Два часа мы рылись в вещах генерала. Нигде никаких документов.

Шапиро взял флакон одеколона.

– Пригодится! Пошли!

– Куда? – спросил шофер. Это было единственное известное ему русское слово.

– На Бендову улицу.

Я вспомнил про Бендову улицу. Там наша конспиративная квартира. Какой-то русский эмигрант будет передавать нам секретные сведения.

В 11 часов ночи мы возвратились в дом № 11 на Делостжелецкой улице. Быстро поужинали и принялись за работу.

– Товарищ младший лейтенант! К майору Надворному.

Я медленно поднимался по ступенькам. Конец… Наверное, майор поймал кого-нибудь из моих друзей. Иначе быть не может. Зачем я нужен майору Надворному?… Засыпали меня…

– Садитесь!

Отлегло. Майор был приветлив, улыбался.

– Я вам прочту акт о самоубийстве Рафальского. Вы подпишете в качестве свидетеля…

Выяснилось следующее: по поручению полковника Козакевича майор Надворный должен был допросить Рафальского. Во время допроса майор вышел в коридор приказать дежурному принести воды.

Арестованный Рафальский воспользовался случаем: открыл окно и прыгнул вниз, на бетонированный двор. Арестованный Рафальский разбил себе голову, сломал правую руку. Через десять минут после случившегося – умер…

Я подписал.

– Спасибо! До свидания!..

Капитан Шапиро допрашивал эсесовского генерала. Я переводил его личные документы.

– Товарищ младший лейтенант! К капитану Степанову, – доложил связной.

– Передайте капитану Степанову, что я занят.

– Есть. Передать, что вы заняты.

Связной ушел.

На улице гудели моторы. Кто-то приезжал, кто-то уезжал. Я бросил удостоверение генерала и зашагал по комнате.
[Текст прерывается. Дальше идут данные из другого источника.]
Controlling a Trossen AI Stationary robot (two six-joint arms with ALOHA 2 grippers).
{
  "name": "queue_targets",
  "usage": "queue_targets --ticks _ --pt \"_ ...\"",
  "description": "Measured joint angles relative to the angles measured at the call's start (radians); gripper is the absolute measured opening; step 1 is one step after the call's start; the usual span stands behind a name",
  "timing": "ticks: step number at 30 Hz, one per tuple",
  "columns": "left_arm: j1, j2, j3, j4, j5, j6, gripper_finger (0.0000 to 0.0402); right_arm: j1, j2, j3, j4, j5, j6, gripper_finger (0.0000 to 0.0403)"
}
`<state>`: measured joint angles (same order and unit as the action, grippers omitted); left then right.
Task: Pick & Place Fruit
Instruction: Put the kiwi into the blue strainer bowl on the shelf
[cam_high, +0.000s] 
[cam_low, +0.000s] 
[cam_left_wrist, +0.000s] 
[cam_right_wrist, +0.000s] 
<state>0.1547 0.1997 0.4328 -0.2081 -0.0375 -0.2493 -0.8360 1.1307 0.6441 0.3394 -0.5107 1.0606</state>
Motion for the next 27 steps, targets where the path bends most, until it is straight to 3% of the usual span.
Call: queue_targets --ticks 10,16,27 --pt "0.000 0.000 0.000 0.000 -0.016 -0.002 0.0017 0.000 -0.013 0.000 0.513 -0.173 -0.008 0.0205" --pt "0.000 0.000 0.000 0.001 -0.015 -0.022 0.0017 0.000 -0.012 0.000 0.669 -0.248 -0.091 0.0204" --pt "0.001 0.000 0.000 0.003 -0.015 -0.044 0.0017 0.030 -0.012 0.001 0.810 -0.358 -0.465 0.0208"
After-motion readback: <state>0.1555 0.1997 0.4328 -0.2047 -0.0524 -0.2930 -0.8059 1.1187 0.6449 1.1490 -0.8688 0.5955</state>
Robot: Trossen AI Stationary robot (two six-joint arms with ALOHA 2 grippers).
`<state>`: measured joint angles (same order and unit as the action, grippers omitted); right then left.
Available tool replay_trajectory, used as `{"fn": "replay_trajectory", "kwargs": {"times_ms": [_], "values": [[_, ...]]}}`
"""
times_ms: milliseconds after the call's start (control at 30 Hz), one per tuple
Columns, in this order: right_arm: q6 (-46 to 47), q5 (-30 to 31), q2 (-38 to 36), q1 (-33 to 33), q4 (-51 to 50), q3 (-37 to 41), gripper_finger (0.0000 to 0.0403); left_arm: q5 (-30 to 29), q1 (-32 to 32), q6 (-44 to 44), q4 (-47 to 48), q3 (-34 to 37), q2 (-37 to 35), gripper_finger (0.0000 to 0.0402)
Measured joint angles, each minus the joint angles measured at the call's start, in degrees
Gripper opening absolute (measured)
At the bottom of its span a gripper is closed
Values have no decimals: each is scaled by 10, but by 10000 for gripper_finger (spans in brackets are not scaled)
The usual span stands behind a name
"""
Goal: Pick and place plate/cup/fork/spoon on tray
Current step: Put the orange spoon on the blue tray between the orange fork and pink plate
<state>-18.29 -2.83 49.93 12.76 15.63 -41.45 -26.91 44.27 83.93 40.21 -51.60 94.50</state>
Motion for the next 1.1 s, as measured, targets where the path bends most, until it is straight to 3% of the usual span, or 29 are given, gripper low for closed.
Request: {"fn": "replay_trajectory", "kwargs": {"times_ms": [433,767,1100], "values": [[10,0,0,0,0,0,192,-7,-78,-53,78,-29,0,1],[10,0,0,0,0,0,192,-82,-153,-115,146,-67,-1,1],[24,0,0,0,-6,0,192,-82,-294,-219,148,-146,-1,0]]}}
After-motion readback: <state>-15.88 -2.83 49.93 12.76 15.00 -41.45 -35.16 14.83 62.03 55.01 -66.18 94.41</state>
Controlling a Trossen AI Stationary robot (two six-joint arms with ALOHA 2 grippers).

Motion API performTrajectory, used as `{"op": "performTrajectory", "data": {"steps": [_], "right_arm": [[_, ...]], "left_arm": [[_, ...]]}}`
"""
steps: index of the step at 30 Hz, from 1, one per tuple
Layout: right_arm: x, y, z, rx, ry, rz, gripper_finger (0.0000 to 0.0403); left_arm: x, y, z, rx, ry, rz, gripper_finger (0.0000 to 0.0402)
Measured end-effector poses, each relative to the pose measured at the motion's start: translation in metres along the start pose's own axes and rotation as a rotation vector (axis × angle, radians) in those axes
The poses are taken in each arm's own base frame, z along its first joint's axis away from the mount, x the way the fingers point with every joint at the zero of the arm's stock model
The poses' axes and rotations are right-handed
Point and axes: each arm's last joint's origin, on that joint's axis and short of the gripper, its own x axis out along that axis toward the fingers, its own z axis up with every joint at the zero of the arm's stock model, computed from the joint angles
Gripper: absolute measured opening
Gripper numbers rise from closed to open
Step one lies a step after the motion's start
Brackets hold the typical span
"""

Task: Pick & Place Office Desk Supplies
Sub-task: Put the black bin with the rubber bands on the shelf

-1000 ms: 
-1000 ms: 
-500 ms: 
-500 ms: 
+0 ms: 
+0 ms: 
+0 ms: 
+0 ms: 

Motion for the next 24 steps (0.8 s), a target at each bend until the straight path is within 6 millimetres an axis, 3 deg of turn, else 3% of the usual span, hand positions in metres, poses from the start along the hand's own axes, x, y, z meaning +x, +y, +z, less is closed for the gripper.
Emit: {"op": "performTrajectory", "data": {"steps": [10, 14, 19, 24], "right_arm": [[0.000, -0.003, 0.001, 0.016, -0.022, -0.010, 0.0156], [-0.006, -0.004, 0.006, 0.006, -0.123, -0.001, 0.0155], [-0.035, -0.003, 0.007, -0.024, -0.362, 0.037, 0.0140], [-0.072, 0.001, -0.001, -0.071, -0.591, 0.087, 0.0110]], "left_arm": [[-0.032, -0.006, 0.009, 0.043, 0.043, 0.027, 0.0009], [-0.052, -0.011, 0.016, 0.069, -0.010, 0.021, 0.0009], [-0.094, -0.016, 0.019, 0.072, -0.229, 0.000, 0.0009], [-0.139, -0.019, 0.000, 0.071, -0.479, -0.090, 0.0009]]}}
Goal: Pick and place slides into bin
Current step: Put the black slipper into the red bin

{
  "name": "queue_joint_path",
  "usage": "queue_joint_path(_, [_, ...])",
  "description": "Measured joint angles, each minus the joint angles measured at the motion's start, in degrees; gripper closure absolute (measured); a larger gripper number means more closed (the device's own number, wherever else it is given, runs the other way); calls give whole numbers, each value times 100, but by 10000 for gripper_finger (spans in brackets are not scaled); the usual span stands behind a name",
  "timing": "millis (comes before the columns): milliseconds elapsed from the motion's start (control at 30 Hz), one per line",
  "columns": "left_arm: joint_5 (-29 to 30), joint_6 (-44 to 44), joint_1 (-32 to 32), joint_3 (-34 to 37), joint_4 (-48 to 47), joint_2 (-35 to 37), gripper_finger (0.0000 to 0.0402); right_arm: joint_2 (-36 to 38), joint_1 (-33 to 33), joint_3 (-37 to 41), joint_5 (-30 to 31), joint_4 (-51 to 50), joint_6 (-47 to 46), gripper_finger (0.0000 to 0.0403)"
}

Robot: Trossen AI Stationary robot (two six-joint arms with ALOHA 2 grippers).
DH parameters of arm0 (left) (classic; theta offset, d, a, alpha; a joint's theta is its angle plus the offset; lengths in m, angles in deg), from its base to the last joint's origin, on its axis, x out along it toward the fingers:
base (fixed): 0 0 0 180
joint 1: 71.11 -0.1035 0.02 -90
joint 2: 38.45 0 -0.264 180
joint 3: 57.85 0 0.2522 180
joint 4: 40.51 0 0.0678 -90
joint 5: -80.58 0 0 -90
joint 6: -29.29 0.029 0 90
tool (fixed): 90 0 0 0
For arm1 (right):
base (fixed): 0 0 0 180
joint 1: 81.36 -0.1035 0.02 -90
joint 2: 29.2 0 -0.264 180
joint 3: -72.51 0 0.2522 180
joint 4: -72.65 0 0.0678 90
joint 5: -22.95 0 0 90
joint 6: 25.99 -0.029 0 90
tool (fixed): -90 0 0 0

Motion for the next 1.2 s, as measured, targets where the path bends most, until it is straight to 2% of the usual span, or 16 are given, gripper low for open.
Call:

Если все затянется надолго, я сойду с ума. Бежать? Можно. Но я должен непременно заехать в Мукачево. Там у меня целый ряд документов.

В комнату вошел капитан Шибайлов.

– Коля, на минутку… Я арестовал одного чеха, очень подозрительного. Его жена живет на другой квартире. Нужно узнать адрес.

Я спустился с капитаном в подвал.

– Дежурный, вызовите Скживанека.

Открылась дверь. В темном подвале жались друг к другу арестованные. Их было так много, что не было места сидеть. Они стояли.